• _TASK BRIEF_
Output the listing exactly, without its pictures.
--- DATASET EXTRACT Enclosed Below ---
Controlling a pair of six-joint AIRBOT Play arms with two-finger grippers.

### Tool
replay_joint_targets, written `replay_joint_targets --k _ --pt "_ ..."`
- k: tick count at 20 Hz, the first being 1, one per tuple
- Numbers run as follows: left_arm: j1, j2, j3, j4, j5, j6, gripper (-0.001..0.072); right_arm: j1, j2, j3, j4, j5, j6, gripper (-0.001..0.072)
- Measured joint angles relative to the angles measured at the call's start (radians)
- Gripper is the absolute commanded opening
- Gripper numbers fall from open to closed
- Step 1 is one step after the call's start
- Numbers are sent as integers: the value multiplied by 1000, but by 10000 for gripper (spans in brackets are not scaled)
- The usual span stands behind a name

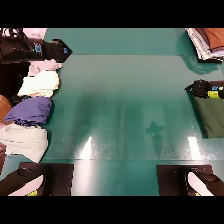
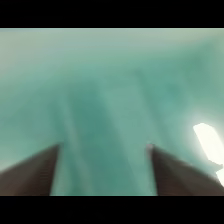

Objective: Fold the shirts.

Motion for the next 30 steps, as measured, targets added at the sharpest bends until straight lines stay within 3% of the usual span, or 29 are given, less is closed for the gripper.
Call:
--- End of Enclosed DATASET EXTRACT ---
• _ANSWER SPACE_
Controlling a pair of six-joint AIRBOT Play arms with two-finger grippers.

### Tool
replay_joint_targets, written `replay_joint_targets --k _ --pt "_ ..."`
- k: tick count at 20 Hz, the first being 1, one per tuple
- Numbers run as follows: left_arm: j1, j2, j3, j4, j5, j6, gripper (-0.001..0.072); right_arm: j1, j2, j3, j4, j5, j6, gripper (-0.001..0.072)
- Measured joint angles relative to the angles measured at the call's start (radians)
- Gripper is the absolute commanded opening
- Gripper numbers fall from open to closed
- Step 1 is one step after the call's start
- Numbers are sent as integers: the value multiplied by 1000, but by 10000 for gripper (spans in brackets are not scaled)
- The usual span stands behind a name


Objective: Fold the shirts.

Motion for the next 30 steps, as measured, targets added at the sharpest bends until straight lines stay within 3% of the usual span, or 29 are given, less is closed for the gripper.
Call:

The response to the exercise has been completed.